Application of ice helps in healing the muscles injured during running. Apply ice on affected areas for two days after you are injured. Fill ice in a plastic bag. Apply on injured area. You can do this after doing exercises also.

Apply Heat

Heat treatment can help in giving relief in injuries that don’t heal after two days. Apply heat on the affected body parts with the help of hot water bottle. Some people like to use heating pads for this purpose. Applying heat helps in improving blood circulation thus healing the injury faster.

Compress And Elevate

Compression and elevation helps in healing the injured muscles. Wrap the affected area with an elastic bandage so that it becomes compressed. Elevate the injured part by raising it above the heart level.
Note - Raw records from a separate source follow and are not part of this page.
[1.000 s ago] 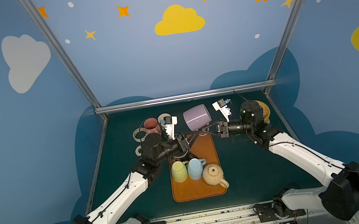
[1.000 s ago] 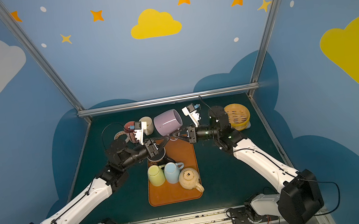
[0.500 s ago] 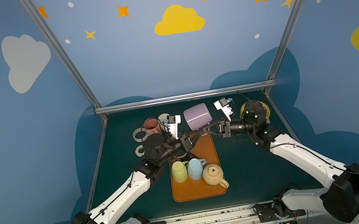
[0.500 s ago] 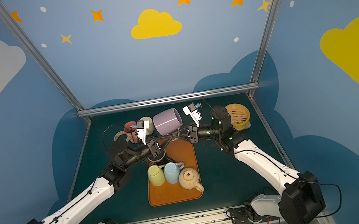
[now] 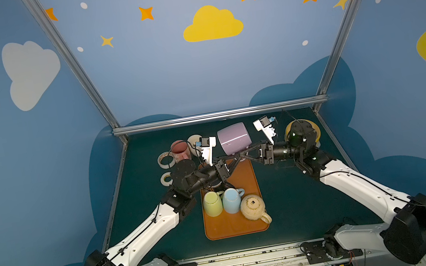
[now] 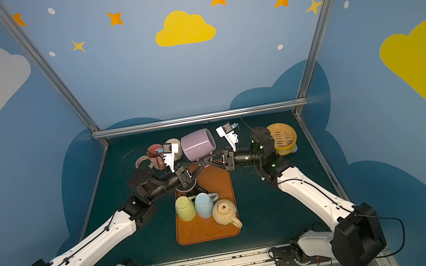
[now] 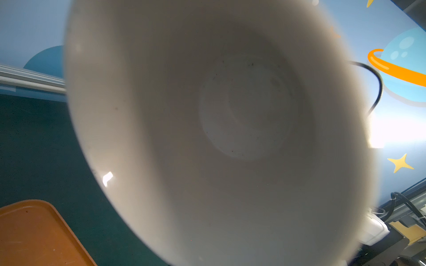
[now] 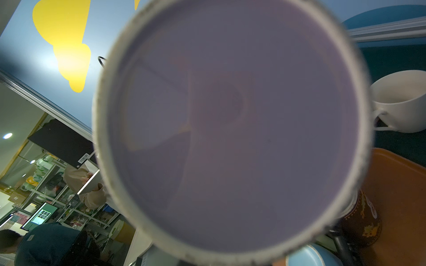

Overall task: Turn the mug right side up
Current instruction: Place the mug at the top-center of the table.

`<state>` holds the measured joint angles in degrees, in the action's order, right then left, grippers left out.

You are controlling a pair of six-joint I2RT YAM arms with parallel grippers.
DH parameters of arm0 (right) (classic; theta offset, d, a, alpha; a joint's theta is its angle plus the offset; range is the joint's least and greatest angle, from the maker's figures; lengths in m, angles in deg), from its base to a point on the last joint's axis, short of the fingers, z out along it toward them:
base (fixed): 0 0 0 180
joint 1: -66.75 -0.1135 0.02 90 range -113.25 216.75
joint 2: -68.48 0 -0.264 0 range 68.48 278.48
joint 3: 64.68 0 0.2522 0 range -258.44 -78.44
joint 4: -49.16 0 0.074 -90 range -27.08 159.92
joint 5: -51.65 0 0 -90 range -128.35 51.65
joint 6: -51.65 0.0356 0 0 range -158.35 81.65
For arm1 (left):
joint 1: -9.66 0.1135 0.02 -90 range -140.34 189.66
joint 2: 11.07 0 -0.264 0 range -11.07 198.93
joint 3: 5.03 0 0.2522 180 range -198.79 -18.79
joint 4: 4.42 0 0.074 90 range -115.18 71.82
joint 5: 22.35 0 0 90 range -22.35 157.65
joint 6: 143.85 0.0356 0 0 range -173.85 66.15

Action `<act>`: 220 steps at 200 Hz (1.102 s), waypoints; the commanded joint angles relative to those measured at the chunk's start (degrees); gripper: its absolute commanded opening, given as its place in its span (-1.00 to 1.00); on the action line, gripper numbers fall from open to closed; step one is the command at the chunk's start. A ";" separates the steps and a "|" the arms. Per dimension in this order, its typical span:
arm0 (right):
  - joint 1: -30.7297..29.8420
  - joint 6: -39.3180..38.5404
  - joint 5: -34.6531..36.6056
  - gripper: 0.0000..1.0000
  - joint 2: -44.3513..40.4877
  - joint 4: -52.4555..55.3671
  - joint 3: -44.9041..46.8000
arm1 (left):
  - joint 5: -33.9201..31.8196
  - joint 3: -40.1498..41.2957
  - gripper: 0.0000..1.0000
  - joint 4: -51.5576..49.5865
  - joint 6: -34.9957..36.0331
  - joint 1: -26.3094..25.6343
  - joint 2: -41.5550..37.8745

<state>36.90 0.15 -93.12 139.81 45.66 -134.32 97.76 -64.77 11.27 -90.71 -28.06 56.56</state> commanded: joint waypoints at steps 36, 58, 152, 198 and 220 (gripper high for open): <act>-1.36 -1.21 -1.93 -1.00 0.39 -3.71 0.95 | -0.25 -1.50 -0.81 4.96 1.99 -1.38 -2.07; -1.38 -1.63 -1.71 -1.00 1.03 -3.35 0.96 | -1.31 -0.91 -0.93 5.00 2.31 -1.57 -2.91; -0.94 -4.30 0.62 -0.76 2.84 1.00 0.02 | -6.79 3.03 -0.93 6.50 2.76 -1.94 -5.05; -0.80 -4.50 0.64 -0.54 3.81 1.25 -0.28 | -8.93 4.88 -0.93 7.35 3.15 -1.91 -5.89; -0.70 -4.75 0.86 -0.49 4.06 1.51 -0.36 | -10.52 5.61 -0.93 7.29 3.55 -1.93 -6.54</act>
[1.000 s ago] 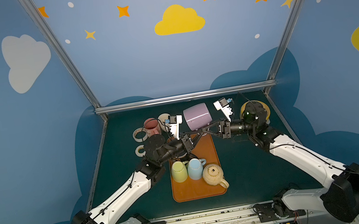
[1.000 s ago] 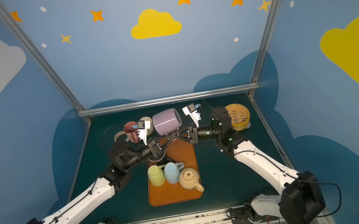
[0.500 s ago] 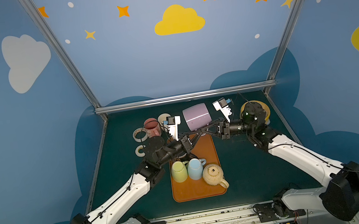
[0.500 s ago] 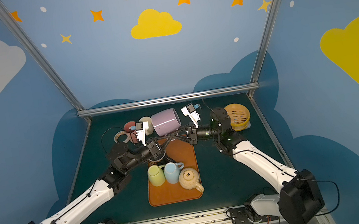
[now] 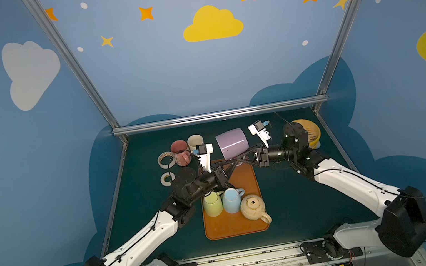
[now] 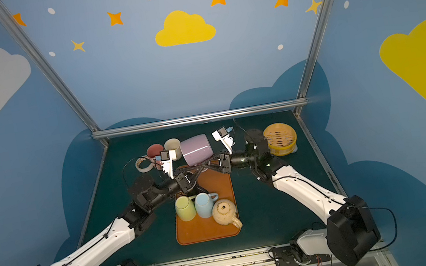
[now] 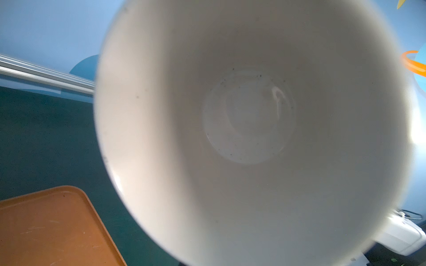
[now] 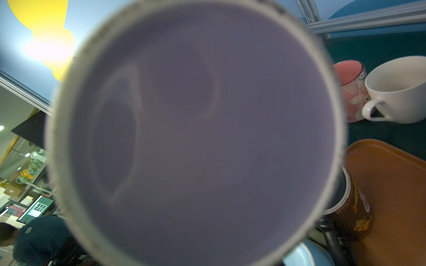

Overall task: Turn the mug right side up
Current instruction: Place the mug at the top-center of the table.

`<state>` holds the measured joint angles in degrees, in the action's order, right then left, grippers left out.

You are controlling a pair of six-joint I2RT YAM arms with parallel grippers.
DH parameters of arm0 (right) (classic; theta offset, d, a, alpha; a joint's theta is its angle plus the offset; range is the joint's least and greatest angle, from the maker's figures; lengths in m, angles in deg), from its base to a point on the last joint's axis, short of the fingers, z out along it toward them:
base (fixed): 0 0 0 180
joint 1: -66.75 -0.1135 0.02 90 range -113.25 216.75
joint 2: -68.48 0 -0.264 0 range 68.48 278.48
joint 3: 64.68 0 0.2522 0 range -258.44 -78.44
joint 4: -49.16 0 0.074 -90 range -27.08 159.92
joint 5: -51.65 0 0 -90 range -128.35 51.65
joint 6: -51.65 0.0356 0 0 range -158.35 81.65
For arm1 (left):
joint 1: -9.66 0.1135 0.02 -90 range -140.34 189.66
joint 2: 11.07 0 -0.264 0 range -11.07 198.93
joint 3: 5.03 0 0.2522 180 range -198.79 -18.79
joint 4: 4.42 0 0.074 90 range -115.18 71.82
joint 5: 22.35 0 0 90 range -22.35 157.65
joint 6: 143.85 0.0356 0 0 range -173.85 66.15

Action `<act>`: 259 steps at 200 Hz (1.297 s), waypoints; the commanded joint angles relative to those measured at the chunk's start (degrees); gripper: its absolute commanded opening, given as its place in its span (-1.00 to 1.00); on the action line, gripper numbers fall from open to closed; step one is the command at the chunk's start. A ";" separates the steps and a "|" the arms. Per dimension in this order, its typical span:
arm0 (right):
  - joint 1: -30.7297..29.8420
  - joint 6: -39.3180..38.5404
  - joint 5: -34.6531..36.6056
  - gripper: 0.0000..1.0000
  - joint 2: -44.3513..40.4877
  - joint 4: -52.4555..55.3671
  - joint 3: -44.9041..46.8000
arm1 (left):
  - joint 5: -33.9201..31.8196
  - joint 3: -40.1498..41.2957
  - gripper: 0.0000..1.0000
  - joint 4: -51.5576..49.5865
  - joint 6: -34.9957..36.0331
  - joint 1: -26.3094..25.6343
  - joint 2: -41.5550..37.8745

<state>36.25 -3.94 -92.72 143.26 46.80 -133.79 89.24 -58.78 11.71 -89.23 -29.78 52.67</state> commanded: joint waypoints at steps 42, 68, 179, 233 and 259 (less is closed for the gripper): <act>0.09 -1.10 1.02 -0.42 1.28 0.57 -0.72 | -3.83 1.00 -0.93 7.02 2.47 -0.27 -3.71; 0.05 -0.60 1.14 -0.56 1.72 -0.07 -0.63 | -3.76 1.32 -0.93 7.36 2.33 -0.21 -3.66; -0.73 2.68 1.11 -1.00 2.95 -5.00 -0.20 | -2.19 1.71 -0.93 10.68 0.74 -0.24 -0.26; -1.05 2.85 0.67 -1.00 2.34 -5.93 -0.19 | -0.67 1.03 -0.93 11.36 0.77 -0.24 0.58; -1.05 2.59 0.58 -1.00 1.78 -6.08 -0.02 | -0.64 -0.25 -0.87 9.32 1.44 -0.22 0.74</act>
Keep the feet on pillows kept one over the other.

Do Warm Up Exercises

Doing any exercise without warming up is an invitation to injury. Always do warm up before going for running. Walking is the best warm up activity that prepares muscles for hard run. Do walking for ten minutes. The walking should be slow and not very fast.

Do Cycling

Cycling is another easy warm up exercise that you can do before going for running. Do cycling outdoors or indoors on a stationary bike. It will help in preparing the muscles for hard running protecting you from injury.

Do Cool Down Exercises

Just like warm up is necessary before running, it is also important to do cool down exercises after finishing the running. You can do running at a slower speed. It is also helpful to do walking for ten minutes. Cool down exercises are necessary for recovering from the strain of running.

Do Stretching

It is beneficial to do stretching exercises when the pain has reduced. Do stretching at frequent intervals throughout the day. It will help in decreasing muscle stiffness while healing the injury faster.

Continue Gentle Exercises

Having a running injury doesn’t mean that you take rest indefinitely. It is important to do exercises even after the injury. Do gentle exercises like swimming that don’t hurt the muscles. It will help in releasing the feel good hormones called endorphins.

Wear Good Shoes

Wearing ill fitted shoes is the main cause of running injury. If you are wearing uncomfortable shoes that don’t fit well, it leads to problems during running. Thus, you should choose well-fitted shoes that are comfortable. Buy good shoes and change it every month.